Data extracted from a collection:

◆ ◆ ◆ ◆ ◆

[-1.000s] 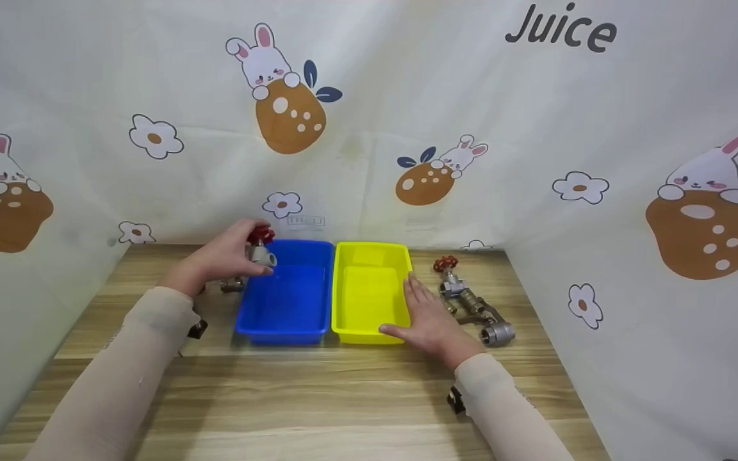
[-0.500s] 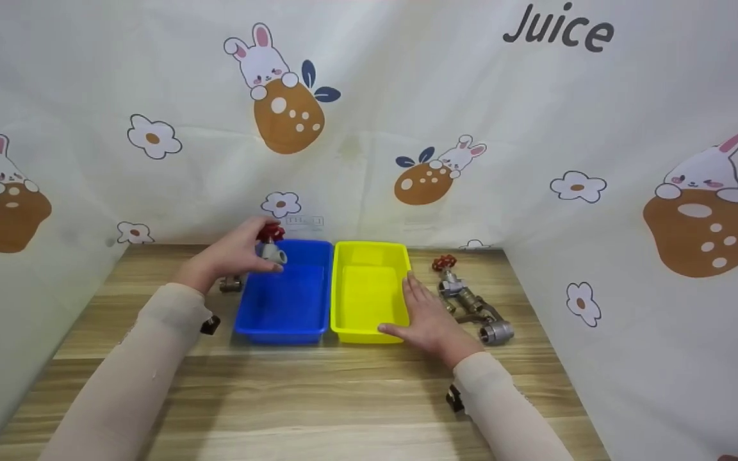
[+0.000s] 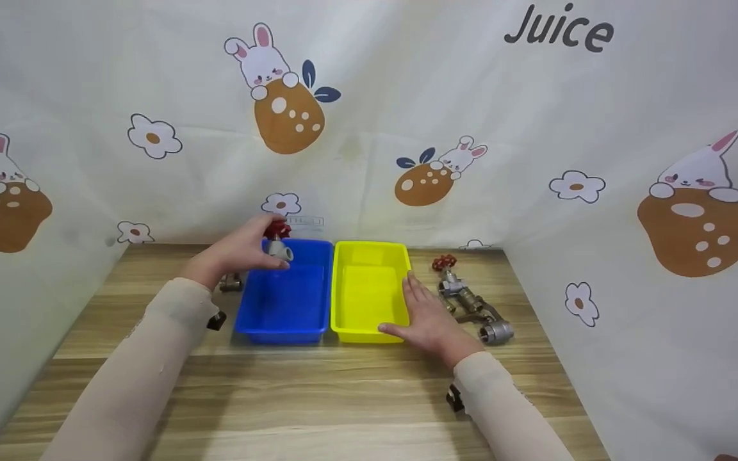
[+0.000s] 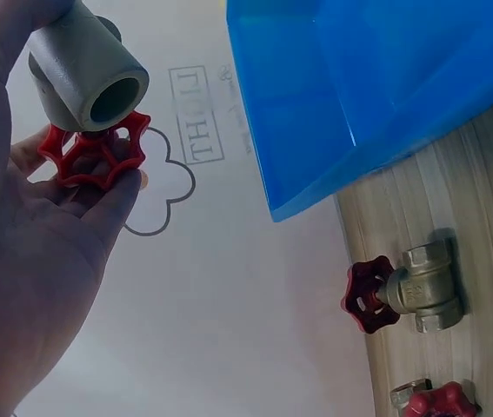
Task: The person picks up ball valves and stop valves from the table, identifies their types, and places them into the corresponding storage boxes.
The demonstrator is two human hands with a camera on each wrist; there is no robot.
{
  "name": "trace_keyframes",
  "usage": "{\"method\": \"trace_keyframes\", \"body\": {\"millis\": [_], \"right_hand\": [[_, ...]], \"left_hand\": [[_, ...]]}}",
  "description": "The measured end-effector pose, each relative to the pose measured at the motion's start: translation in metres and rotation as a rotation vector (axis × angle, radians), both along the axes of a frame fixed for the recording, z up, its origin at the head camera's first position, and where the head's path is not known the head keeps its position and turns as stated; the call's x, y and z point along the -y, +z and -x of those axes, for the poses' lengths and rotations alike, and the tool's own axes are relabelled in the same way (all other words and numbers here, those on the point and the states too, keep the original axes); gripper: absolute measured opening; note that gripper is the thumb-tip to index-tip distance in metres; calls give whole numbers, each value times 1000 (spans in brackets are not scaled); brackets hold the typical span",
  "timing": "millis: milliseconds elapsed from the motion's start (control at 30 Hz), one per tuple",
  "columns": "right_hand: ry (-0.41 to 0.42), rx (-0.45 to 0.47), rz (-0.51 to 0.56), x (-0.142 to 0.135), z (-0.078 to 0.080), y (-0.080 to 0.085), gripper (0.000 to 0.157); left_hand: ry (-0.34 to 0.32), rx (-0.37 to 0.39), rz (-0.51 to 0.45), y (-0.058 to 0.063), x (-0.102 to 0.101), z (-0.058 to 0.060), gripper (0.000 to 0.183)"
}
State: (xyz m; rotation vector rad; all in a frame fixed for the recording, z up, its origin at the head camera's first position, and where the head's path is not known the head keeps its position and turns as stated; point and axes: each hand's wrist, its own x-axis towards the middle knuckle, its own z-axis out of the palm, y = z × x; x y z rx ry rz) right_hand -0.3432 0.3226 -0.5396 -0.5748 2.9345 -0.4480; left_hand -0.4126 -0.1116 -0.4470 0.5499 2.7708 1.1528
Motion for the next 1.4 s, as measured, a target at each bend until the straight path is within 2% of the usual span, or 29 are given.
{"method": "trace_keyframes", "body": {"millis": [233, 467, 767, 1133, 1400], "right_hand": [[5, -8, 0, -1, 0, -2, 113], [7, -5, 30, -2, -3, -1, 115], [6, 2, 20, 0, -4, 2, 114], [-12, 20, 10, 0, -6, 3, 112], [22, -10, 12, -1, -6, 4, 116]], "left_hand": [[13, 6, 21, 6, -5, 0, 113], [-36, -36, 40, 10, -12, 6, 109], [-41, -33, 45, 15, -18, 13, 106], [-42, -26, 54, 16, -25, 19, 101], [-64, -37, 77, 18, -34, 23, 102]]}}
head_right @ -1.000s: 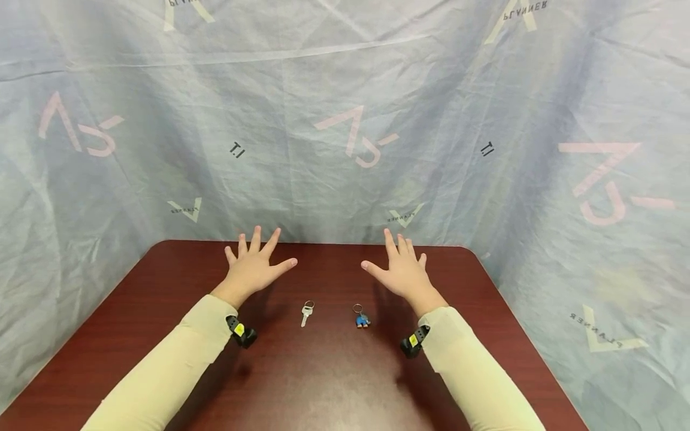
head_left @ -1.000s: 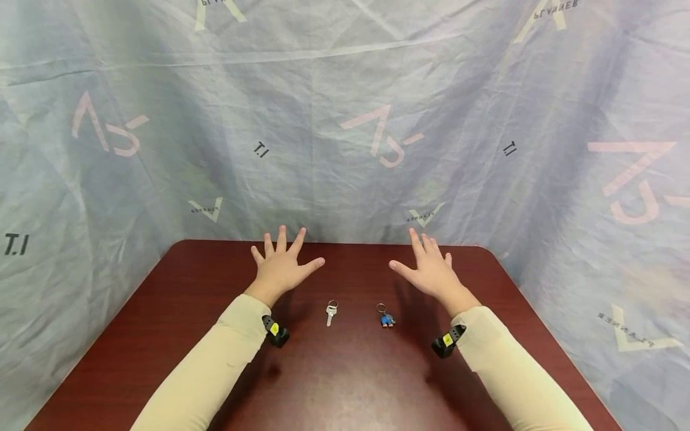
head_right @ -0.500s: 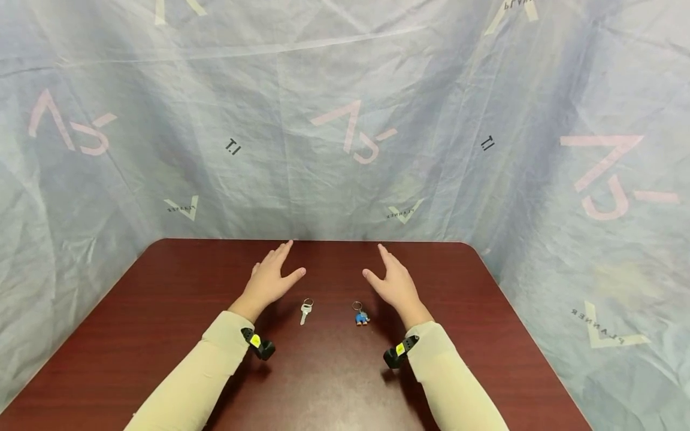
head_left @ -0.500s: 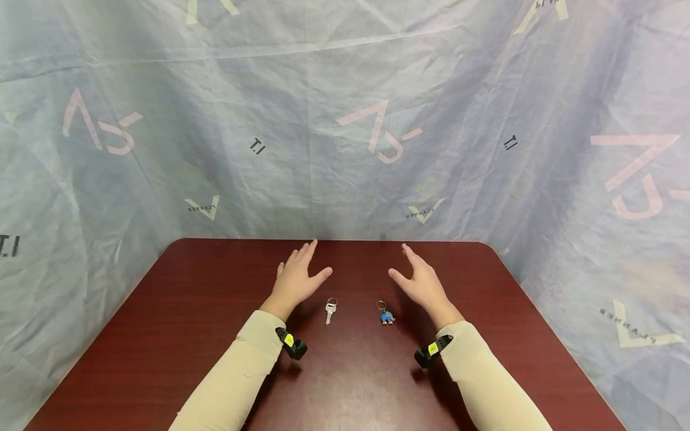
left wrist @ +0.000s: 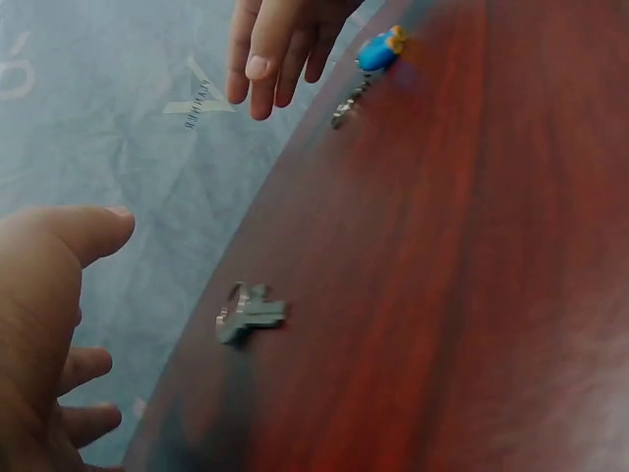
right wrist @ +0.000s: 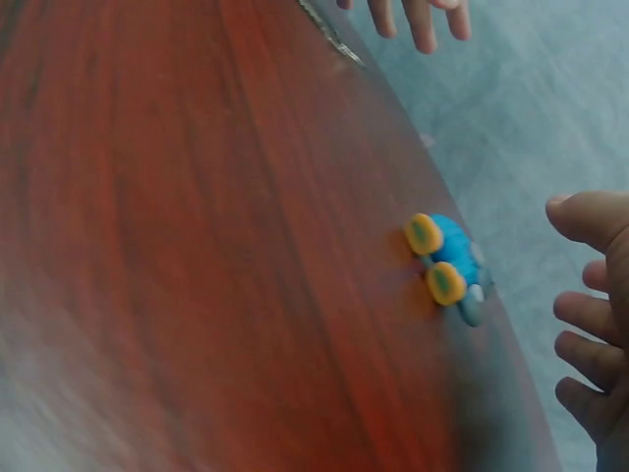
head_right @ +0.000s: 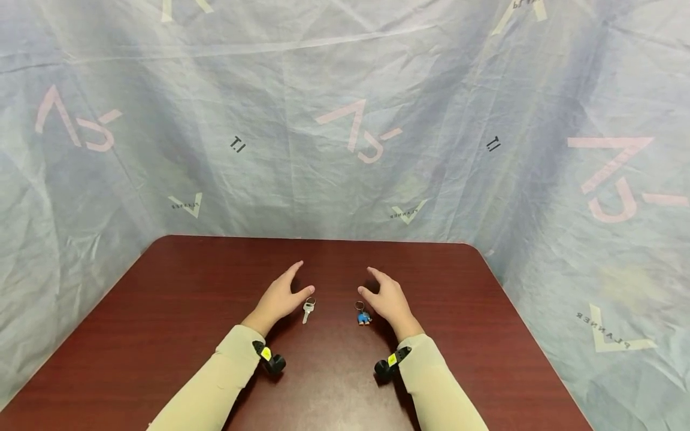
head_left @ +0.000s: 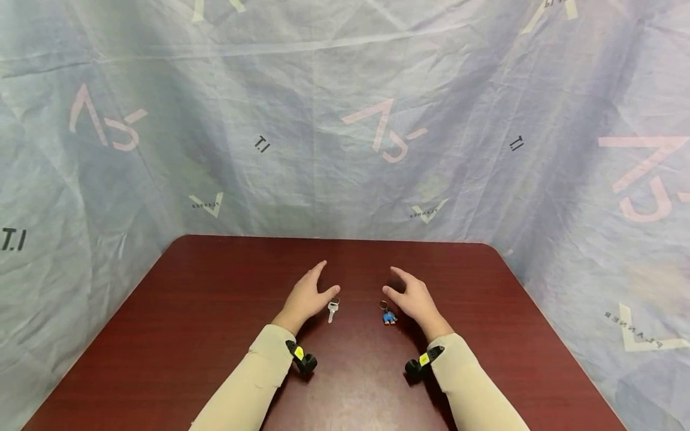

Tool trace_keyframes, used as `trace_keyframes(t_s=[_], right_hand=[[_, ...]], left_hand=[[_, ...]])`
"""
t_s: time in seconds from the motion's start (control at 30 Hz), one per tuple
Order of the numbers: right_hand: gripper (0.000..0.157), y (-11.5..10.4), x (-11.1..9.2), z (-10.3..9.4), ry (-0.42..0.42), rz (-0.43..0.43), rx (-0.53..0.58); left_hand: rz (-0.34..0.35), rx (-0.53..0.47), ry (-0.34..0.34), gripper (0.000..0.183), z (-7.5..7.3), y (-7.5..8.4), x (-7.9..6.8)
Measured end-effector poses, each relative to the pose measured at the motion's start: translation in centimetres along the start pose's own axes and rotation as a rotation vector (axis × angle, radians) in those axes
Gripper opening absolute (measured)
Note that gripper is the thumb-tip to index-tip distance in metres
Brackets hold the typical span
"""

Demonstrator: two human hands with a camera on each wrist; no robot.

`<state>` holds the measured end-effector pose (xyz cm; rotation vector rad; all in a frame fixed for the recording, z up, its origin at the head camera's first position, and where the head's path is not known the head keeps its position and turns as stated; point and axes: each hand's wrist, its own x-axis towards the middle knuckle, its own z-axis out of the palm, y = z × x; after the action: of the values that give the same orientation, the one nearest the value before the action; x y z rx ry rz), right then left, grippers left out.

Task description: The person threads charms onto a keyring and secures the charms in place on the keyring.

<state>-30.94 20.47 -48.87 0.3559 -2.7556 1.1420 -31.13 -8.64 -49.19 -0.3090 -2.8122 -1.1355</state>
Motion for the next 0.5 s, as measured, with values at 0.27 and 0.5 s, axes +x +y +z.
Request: trace_keyframes(t_s=[0.27, 0.5], right_hand=[[0.07, 0.5, -0.5, 1.1, -0.039, 0.009, 0.026], [0.067, 0.8, -0.5, 1.6, -0.05, 0.003, -0.022]], left_hand=[[0.044, 0.004, -0.063, 0.059, 1.5, -0.7, -0.5], [0.087, 0.019, -0.061, 0.043, 1.8, -0.6, -1.1]])
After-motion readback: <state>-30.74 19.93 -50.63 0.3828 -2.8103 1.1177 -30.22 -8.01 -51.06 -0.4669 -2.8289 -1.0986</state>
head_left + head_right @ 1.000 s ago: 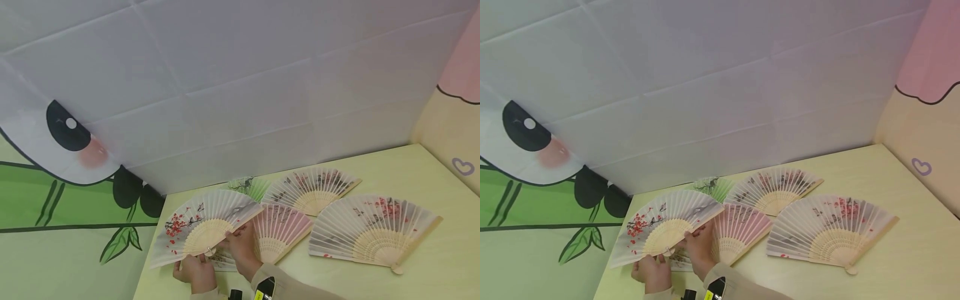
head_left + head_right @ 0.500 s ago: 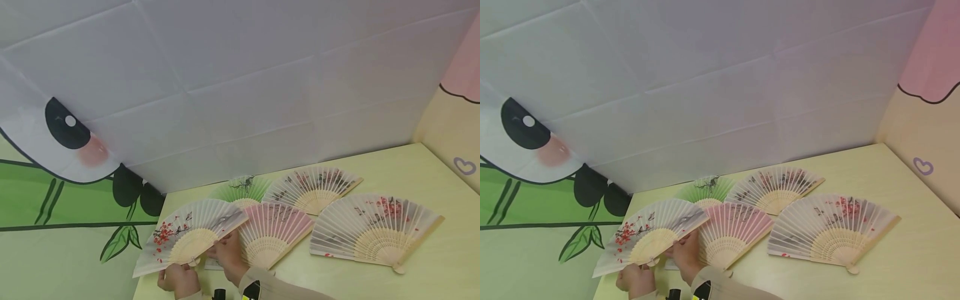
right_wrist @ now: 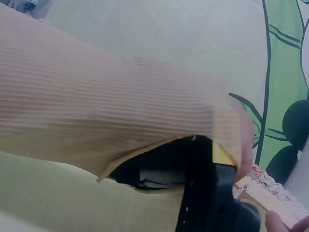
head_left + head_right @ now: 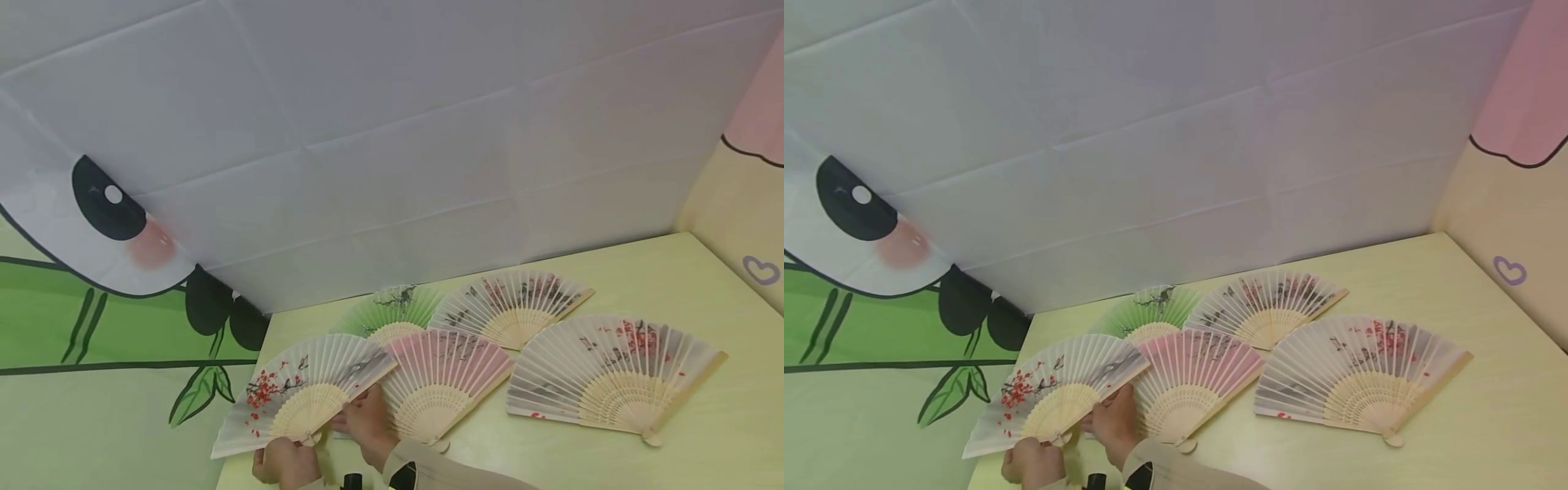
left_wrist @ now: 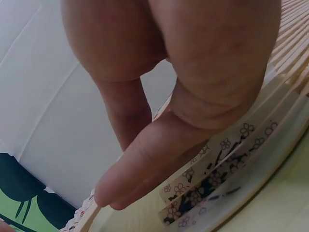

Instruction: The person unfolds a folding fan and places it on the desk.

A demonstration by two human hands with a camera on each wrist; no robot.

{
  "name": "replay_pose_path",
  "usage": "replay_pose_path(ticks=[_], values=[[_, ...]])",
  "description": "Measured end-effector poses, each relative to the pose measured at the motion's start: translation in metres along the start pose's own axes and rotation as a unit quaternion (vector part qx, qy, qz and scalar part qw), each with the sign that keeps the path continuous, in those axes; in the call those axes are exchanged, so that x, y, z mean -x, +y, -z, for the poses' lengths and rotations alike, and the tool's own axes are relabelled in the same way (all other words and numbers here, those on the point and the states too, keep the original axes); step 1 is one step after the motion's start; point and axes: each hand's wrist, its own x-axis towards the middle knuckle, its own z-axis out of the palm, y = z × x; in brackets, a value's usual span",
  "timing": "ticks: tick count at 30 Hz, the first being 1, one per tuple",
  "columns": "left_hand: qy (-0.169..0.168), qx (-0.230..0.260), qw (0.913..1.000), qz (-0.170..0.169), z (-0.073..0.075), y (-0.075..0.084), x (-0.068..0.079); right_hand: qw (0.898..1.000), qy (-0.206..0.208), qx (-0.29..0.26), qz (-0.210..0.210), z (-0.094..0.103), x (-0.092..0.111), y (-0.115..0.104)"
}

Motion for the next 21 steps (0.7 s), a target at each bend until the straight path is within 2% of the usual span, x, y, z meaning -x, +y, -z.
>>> replay_pose_path(ticks=[4,7,15,21], values=[[0.004,-0.011,0.9999,0.000,0.001,0.001,0.001,1.000,0.004,0.013,0.004,-0.001,0.001,0.001],[0.005,-0.036,0.9993,0.003,0.001,0.001,0.003,1.000,0.006,0.026,0.003,-0.002,0.001,0.002],[-0.016,-0.053,0.9984,0.012,0.003,0.004,0.009,0.999,-0.008,0.042,0.008,-0.001,0.000,0.000],[-0.019,-0.115,0.9932,0.009,0.001,0.005,0.010,0.998,-0.030,0.044,-0.015,-0.001,0.002,-0.002]])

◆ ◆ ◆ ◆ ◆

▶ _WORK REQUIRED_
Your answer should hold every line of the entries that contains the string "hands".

▶ _OUTPUT OF THE TASK_
The demonstrator is two human hands with a camera on each wrist; there is no robot.
Demonstrator: two human hands with a camera on each wrist; no robot.
A demonstration by two human hands with a camera on each wrist; no robot.

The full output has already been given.